▸ **ASSIGNMENT**
Would you please restate all of the data exactly?

▸ **THE DATA**
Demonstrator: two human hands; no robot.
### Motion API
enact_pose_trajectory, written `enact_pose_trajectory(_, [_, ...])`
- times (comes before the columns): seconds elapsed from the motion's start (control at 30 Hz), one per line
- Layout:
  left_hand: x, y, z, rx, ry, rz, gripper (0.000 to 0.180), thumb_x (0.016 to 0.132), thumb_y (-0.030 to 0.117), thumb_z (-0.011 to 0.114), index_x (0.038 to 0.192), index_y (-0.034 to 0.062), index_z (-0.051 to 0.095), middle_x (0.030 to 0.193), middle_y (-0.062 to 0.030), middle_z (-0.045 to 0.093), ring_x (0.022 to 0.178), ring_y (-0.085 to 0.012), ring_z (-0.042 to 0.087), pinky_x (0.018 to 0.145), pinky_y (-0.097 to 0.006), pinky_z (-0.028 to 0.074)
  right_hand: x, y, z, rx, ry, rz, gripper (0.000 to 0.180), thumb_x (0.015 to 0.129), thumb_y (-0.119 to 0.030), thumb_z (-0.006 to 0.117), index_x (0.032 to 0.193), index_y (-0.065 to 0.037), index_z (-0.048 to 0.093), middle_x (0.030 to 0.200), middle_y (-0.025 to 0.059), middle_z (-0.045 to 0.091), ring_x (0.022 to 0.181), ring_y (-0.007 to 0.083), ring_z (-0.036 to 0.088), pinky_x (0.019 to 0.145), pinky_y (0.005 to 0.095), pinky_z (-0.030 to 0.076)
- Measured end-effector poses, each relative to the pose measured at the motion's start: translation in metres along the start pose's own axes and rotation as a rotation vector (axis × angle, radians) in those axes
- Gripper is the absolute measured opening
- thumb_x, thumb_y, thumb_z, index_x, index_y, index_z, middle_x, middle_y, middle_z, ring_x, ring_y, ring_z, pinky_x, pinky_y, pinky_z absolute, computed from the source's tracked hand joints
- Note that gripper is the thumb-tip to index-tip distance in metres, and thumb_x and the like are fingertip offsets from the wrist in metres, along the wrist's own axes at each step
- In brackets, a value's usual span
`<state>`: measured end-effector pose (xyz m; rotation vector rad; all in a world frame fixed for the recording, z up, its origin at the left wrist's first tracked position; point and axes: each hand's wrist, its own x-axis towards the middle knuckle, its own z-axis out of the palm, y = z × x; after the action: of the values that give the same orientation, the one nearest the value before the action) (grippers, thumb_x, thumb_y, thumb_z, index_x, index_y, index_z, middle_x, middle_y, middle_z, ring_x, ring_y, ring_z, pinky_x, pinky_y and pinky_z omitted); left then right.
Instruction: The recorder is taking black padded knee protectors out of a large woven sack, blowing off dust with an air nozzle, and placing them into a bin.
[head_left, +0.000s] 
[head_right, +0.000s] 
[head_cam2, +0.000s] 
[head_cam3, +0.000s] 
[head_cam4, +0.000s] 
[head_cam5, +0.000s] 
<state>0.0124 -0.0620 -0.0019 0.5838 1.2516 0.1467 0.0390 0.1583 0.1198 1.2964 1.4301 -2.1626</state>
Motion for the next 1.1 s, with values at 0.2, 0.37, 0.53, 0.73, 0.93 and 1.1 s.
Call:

▸ **THE ANSWER**
Demonstrator: two human hands; no robot.
### Motion API
enact_pose_trajectory, written `enact_pose_trajectory(_, [_, ...])`
- times (comes before the columns): seconds elapsed from the motion's start (control at 30 Hz), one per line
- Layout:
  left_hand: x, y, z, rx, ry, rz, gripper (0.000 to 0.180), thumb_x (0.016 to 0.132), thumb_y (-0.030 to 0.117), thumb_z (-0.011 to 0.114), index_x (0.038 to 0.192), index_y (-0.034 to 0.062), index_z (-0.051 to 0.095), middle_x (0.030 to 0.193), middle_y (-0.062 to 0.030), middle_z (-0.045 to 0.093), ring_x (0.022 to 0.178), ring_y (-0.085 to 0.012), ring_z (-0.042 to 0.087), pinky_x (0.018 to 0.145), pinky_y (-0.097 to 0.006), pinky_z (-0.028 to 0.074)
  right_hand: x, y, z, rx, ry, rz, gripper (0.000 to 0.180), thumb_x (0.015 to 0.129), thumb_y (-0.119 to 0.030), thumb_z (-0.006 to 0.117), index_x (0.032 to 0.193), index_y (-0.065 to 0.037), index_z (-0.048 to 0.093), middle_x (0.030 to 0.200), middle_y (-0.025 to 0.059), middle_z (-0.045 to 0.091), ring_x (0.022 to 0.181), ring_y (-0.007 to 0.083), ring_z (-0.036 to 0.088), pinky_x (0.019 to 0.145), pinky_y (0.005 to 0.095), pinky_z (-0.030 to 0.076)
- Measured end-effector poses, each relative to the pose measured at the motion's start: translation in metres along the start pose's own axes and rotation as a rotation vector (axis × angle, radians) in those axes
- Gripper is the absolute measured opening
- thumb_x, thumb_y, thumb_z, index_x, index_y, index_z, middle_x, middle_y, middle_z, ring_x, ring_y, ring_z, pinky_x, pinky_y, pinky_z absolute, computed from the source's tracked hand joints
- Note that gripper is the thumb-tip to index-tip distance in metres, and thumb_x and the like are fingertip offsets from the wrist in metres, along the wrist's own axes at each step
- In brackets, a value's usual span
`<state>`: measured end-effector pose (xyz m; rotation vector rad; all in a world frame fixed for the recording, z up, its origin at the left wrist's first tracked position; point and axes: each hand's wrist, its own x-axis towards the middle knuckle, its own z-axis out of the palm, y = z × x; after the action: of the values that give the same orientation, the one nearest the value before the action) (grippers, thumb_x, thumb_y, thumb_z, index_x, index_y, index_z, middle_x, middle_y, middle_z, ring_x, ring_y, ring_z, pinky_x, pinky_y and pinky_z omitted); left then right.
Instruction: The recorder is taking black padded knee protectors out of a large woven sack, blowing off dust with an air nozzle, and placing them into a bin.
[head_left, +0.000s] 
[head_right, +0.000s] 
[head_cam2, +0.000s] 
[head_cam3, +0.000s] 
[head_cam4, +0.000s] 
[head_cam5, +0.000s] 
<state>0.0124 -0.0620 -0.0019 0.5838 1.2516 0.1467 0.0390 0.1583 0.1198 1.2964 1.4301 -2.1626</state>
Motion for the next 1.1 s, with values at 0.2, 0.37, 0.53, 0.73, 0.93 and 1.1 s.
Call:

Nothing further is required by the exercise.